Finding The Fear Factor: Demdike Stare
A few years ago, I read a music review on Pitchfork (I know, but hear me out) that included the following description: “I tried playing it while I slept a few times, and woke up in the middle of the night with a real oh god, what's going on and how can I make it stop feeling, which in this context is an absolute plus.” I was immediately interested.
Here’s why. Years ago, I’d had an unsettling nightmare centered on the Love And Rockets song“The Game," after falling asleep to Seventh Dream of Teenage Heaven. In the dream, I found an unlabeled cassette tape in a shoebox and played it on a boombox. When the sounds came out of the speakers I screamed so loud that my face distorted. It was sort of like The Ring only about 12 years earlier. The idea of music being that disturbing never quite left my subconscious.
As it turned out, the album that Pitchfork had described so intriguingly was Tryptych by Demdike Stare, a duo from Manchester. When asked about their striking and unusual name, the band offered the following explanation:
“Well, it’s inspired from a very famous part of England for witches. There were a lot of witch trials, and they were burned. The most famous one was called Elisabeth Demdike. . . so we thought about a witch’s stare and it sets the kind of mood and ambience of the record. The original idea was to make a horror soundtrack.”
Now I was even more interested. Searching for Demdike Stare on YouTube yielded some fantastic results. Not only was the band’s music incredibly unnerving, they had videos to accompany the music that were comprised of clips from various cult and horror films. These provide a perfect complement to the music, a series of dark, ambient soundscapes that use original instrumentation along with somewhat obscure sonic samples.
In the video for “Forest of Evil (Dawn),” there are clips from Hallucination Strip, a 1975 Italian film with Bud Cort and the eerily handsome Settimio Signatelli. The clips are edited, repeated, and often tweaked to match the tempo of the music. Not having seen the movie I can't speak to how drastically the clips have been edited, but the effect is haunting and hypnotic, akin to a Ken Russell film.
Another video, for “Hashshashin Chant,” repurposes footage from the films Tower of Evil, Mystics In Bali, and more, is even creepier. The repeated droning sound in the track, which is reminiscent of the one in the Iggy Pop song “Mass Production,” accompanies a repeated image of a dragon from what looks like a Chinese New Year celebration. It’s an image that doesn’t seem too scary until it’s repeated so much that it almost becomes nauseating.

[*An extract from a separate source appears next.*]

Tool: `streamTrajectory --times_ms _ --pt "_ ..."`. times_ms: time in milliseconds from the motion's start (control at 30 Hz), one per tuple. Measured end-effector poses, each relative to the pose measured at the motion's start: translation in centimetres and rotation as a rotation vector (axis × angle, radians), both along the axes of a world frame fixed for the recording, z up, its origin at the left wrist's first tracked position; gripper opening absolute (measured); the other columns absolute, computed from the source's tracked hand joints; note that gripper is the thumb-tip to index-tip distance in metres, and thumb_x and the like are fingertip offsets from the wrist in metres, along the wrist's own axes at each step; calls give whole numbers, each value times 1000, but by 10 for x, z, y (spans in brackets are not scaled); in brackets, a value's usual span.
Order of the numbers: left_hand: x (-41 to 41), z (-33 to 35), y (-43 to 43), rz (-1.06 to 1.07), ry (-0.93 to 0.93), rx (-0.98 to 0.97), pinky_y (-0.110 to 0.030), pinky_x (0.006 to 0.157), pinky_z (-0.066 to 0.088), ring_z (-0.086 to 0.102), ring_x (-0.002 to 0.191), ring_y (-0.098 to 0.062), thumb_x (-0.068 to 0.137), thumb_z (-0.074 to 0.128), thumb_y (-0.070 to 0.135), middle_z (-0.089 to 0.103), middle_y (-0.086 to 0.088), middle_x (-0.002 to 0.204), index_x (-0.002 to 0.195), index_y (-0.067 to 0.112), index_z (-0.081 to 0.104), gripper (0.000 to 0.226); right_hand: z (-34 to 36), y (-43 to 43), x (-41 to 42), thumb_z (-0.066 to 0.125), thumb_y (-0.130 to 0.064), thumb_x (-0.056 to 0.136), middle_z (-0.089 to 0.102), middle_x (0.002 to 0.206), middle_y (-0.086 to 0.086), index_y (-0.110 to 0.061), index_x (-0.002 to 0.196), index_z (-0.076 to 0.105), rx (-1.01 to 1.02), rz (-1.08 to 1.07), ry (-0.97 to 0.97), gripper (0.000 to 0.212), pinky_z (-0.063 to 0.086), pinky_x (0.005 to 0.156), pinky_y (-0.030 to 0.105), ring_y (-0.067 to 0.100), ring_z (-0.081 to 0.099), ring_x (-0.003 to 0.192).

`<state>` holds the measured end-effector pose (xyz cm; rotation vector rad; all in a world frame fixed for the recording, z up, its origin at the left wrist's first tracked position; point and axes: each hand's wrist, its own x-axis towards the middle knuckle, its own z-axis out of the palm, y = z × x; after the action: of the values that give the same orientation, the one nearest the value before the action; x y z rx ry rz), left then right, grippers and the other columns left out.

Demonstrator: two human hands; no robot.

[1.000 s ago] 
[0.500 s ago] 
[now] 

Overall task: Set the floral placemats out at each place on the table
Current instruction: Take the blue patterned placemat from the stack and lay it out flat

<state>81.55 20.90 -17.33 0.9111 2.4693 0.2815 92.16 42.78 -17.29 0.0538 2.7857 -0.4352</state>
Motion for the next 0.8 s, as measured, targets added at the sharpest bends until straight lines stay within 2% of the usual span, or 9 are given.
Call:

There are those who might kvetch that the music of Demdike Stare, as well as the band’s videos, are not much of an accomplishment since they rely so heavily on “found” footage and samples. Yet, one would have to have an intimate understanding of the rhythms of both the source music and films in order to know exactly how to layer them for maximum effect. The band and their videographer Jonny Redman (who manages the Euro cult video site lovelockandload), are doing something completely new with the tools they’ve chosen to use, something that was never intended or even foreseen by the original creators.
With the obvious caveat to copyright law, it seems that this kind of “found footage,” where the footage is literally found and then re-edited together, would lend itself well to an entire subgenre of horror. Of course, this isn’t without precedent. 1992’s Tribulation 99: Alien Anomalies Under America uses found footage to craft a pseudo documentary about alien invasions and the more recent political satire President Wolfman. Why this method hasn’t caught on with the current wave of found footage horror filmmakers is a frustrating mystery, especially since Demdike Stare’s videos –despite being a few years old – can easily hold their own against recent indie horror films.
Not knowing anything about the plot of the films in these videos makes such juxtapositions of sound and music even more arresting. The mind scrambles to make sense of the visuals – some which are cut together in an almost Eisenstein-like montage – while ingesting the disturbing sounds at the same time. It’s almost as if the images come directly from the subconscious, conjured by the music itself.